One of my friends posted an article on Facebook called, “How to Get Flat Abs, Have Amazing Sex and Rule the World in 8 Easy Steps.”

I knew it was a trap as soon as I saw the title. And by ‘trap’ I mean, not a real self-help article but one of those Let’s just all accept ourselves as we are and stop trying so hard feel-good-type things.

I read it anyway.  It wasn’t inspiring or motivating.  It didn’t leave me with the anticipation that accompanies the beginning of a new plan of self-improvement action.

It was just as I suspected: a piece on how we all buy into the promises on the covers of magazines because we want to be happy. We believe that once we get flat abs, we’ll be happy. Once we have amazing sex, then we’ll be happy. Once we learn how to rule the world, then we’ll be happy.  And, the author basically said, all of that is bullshit. Because by tying our happiness to an outcome in the future, we’re denying ourselves happiness in the present.

I didn’t find this maxim to be particularly original or insightful, as I’ve heard variations of it all over the place. People post quotes like this online all the time and if you live on the west coast, you’re guaranteed to be reminded of it by a bumper sticker.

Everyone knows this already, right?

Here’s the thing, though- I don’t really believe it.

I am a self-help addict.
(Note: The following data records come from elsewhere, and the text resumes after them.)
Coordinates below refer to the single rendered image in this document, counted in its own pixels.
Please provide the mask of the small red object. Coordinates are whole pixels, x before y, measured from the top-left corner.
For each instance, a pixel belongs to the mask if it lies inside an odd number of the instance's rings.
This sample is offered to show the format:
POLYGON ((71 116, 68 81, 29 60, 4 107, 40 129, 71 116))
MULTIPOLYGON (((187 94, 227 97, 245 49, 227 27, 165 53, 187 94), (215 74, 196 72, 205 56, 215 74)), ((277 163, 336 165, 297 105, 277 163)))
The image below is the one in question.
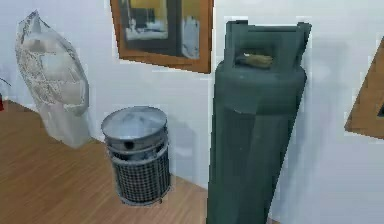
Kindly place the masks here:
MULTIPOLYGON (((2 82, 4 82, 5 84, 7 84, 8 86, 12 87, 12 85, 8 81, 6 81, 5 79, 0 77, 0 80, 2 82)), ((3 96, 2 96, 2 93, 0 92, 0 111, 3 111, 3 110, 4 110, 3 96)))

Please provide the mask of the grey metal mesh bin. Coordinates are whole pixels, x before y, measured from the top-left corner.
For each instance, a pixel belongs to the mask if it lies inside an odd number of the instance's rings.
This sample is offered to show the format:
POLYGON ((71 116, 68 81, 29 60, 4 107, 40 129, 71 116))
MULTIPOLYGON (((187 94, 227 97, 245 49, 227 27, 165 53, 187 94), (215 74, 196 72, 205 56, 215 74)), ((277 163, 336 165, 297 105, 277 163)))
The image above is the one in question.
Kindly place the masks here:
POLYGON ((123 108, 107 115, 101 130, 122 203, 162 202, 171 187, 166 114, 151 106, 123 108))

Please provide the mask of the dark green gas cylinder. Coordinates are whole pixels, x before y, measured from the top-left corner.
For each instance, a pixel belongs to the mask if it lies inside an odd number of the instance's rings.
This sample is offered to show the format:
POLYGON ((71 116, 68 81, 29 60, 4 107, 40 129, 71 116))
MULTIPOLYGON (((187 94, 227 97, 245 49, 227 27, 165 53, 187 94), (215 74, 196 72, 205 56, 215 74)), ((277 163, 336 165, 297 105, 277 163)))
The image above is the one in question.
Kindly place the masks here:
POLYGON ((312 25, 226 23, 215 70, 206 224, 266 224, 305 89, 312 25))

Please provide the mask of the white bust sculpture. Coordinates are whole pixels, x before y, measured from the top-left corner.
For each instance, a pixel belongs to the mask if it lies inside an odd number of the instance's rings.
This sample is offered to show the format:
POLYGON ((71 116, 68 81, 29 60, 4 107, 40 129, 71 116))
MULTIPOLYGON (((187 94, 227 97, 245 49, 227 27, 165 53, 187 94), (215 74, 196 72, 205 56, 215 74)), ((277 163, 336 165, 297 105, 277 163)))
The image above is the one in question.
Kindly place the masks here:
POLYGON ((33 11, 18 23, 15 54, 48 135, 71 148, 86 144, 89 83, 72 44, 33 11))

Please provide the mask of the wood framed wall picture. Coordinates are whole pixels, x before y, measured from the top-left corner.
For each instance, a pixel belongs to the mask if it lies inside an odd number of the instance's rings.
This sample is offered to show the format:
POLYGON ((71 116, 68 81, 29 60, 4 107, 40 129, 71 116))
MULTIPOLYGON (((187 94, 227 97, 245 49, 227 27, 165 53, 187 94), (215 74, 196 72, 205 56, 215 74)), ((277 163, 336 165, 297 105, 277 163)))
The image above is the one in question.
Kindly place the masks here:
POLYGON ((344 128, 348 132, 384 140, 384 37, 344 128))
POLYGON ((208 74, 214 0, 109 0, 122 60, 208 74))

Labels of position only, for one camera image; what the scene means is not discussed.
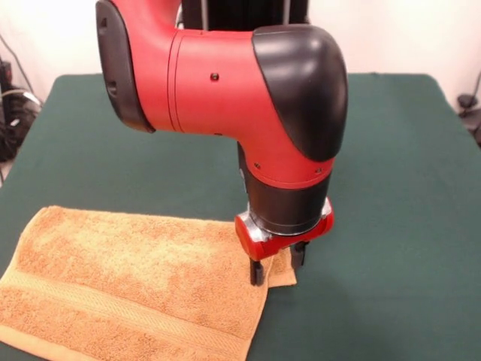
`green table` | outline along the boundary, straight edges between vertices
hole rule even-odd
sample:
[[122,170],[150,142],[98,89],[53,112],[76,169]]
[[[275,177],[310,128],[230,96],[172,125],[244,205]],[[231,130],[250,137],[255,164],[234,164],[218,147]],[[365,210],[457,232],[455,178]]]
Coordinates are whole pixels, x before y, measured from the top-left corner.
[[[270,291],[249,359],[478,361],[481,152],[430,77],[349,85],[337,222],[298,286]],[[247,201],[236,152],[226,138],[134,132],[100,75],[59,78],[0,190],[0,271],[47,205],[232,220]],[[33,357],[2,344],[0,359]]]

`black joint cap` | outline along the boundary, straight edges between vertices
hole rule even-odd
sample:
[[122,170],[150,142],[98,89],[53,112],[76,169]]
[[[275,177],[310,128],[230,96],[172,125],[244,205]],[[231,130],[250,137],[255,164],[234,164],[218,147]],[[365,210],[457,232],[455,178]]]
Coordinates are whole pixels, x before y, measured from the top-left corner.
[[147,121],[138,98],[129,36],[122,15],[109,0],[99,0],[95,14],[98,50],[110,103],[124,124],[153,133],[155,129]]
[[311,25],[266,26],[253,46],[280,121],[307,158],[322,162],[340,150],[348,86],[335,40]]

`towel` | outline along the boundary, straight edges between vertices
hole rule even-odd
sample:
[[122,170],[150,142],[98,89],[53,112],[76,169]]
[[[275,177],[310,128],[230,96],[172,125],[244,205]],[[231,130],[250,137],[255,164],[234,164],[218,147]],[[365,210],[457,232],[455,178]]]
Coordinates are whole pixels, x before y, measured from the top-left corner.
[[0,280],[0,341],[69,360],[247,358],[290,252],[249,262],[232,222],[42,208]]

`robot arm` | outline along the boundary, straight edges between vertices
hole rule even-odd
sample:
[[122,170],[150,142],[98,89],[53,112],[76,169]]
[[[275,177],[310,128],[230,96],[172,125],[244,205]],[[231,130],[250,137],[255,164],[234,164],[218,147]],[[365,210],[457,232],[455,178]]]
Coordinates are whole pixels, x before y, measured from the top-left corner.
[[[101,64],[117,116],[145,132],[238,142],[249,210],[236,228],[251,259],[325,232],[322,209],[347,112],[338,45],[310,25],[176,29],[179,5],[98,1]],[[261,248],[255,232],[265,235]]]

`white wall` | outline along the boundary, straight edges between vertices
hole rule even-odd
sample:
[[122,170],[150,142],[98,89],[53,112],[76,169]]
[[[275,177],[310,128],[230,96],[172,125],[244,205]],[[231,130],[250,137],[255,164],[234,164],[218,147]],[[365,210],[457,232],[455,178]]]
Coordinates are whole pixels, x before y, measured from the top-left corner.
[[[61,74],[100,72],[94,6],[0,0],[0,33],[41,98]],[[480,17],[480,0],[310,0],[311,21],[336,38],[349,71],[430,74],[453,106],[481,70]],[[11,59],[1,45],[0,55]]]

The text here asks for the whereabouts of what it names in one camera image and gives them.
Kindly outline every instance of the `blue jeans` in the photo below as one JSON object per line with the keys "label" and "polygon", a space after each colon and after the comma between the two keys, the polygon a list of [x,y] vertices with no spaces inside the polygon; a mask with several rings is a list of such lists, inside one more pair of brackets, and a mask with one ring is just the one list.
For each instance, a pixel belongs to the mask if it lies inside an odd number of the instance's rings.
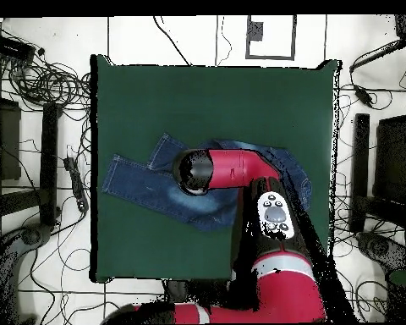
{"label": "blue jeans", "polygon": [[[235,140],[209,140],[196,148],[249,149],[258,151],[283,177],[289,173],[305,210],[310,206],[311,182],[293,155],[283,149],[255,146]],[[188,196],[173,179],[172,164],[178,153],[189,149],[164,134],[144,165],[114,155],[102,192],[208,231],[233,225],[238,189],[214,189],[205,196]]]}

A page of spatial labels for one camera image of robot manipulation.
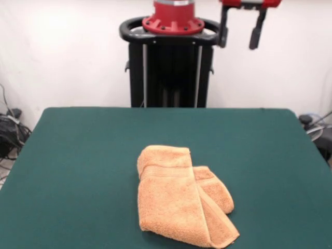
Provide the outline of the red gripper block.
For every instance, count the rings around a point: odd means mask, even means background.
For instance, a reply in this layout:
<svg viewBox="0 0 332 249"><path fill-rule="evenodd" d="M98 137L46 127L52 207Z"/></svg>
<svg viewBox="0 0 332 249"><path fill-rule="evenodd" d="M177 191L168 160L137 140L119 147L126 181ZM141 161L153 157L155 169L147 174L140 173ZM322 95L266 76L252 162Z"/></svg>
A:
<svg viewBox="0 0 332 249"><path fill-rule="evenodd" d="M267 8L277 8L281 0L221 0L222 3L222 14L220 20L220 47L225 48L227 43L228 28L227 28L227 17L228 10L230 8L246 10L259 10L259 16L257 18L256 26L254 27L249 48L255 50L258 48L262 26L267 14Z"/></svg>
I am a fix-it junkie. I am completely determined to get flat abs and have amazing sex and I don’t think it has anything to do with postponing my happiness. I’m pretty sure that self-acceptance and happiness are a bit more complicated than the author of that article made it out to be.

Last year, I got a call from T, a woman who was interested in relationship coaching. During the consultation, I asked her what she had already done to improve her dating situation. This is a standard question I ask because it gives me a sense of where the client is and what she’s ready for when we begin.

Most clients have tried some stuff before they decide to hire me but T. was different. T. had already tried just about everything for everlasting love.

She listed tons of relationship books that she had already read, cited several articles from some of my favorite dating  experts and told me about all of the dating sites she was currently on (some of which I had never even heard of).  T. had attended relationship workshops, singles’ retreats, speed dating groups and had already hired a matchmaker. She had seen a hypnotherapist and a psychotherapist and then decided relationship coaching may be the missing link in her quest.

“I told my best friend I was calling you, ” she said. “And she wasn’t happy about it. She told me, ‘T! This is just another example of you trying to fix yourself. You are always trying to fix yourself! When are you just going to accept who you are?”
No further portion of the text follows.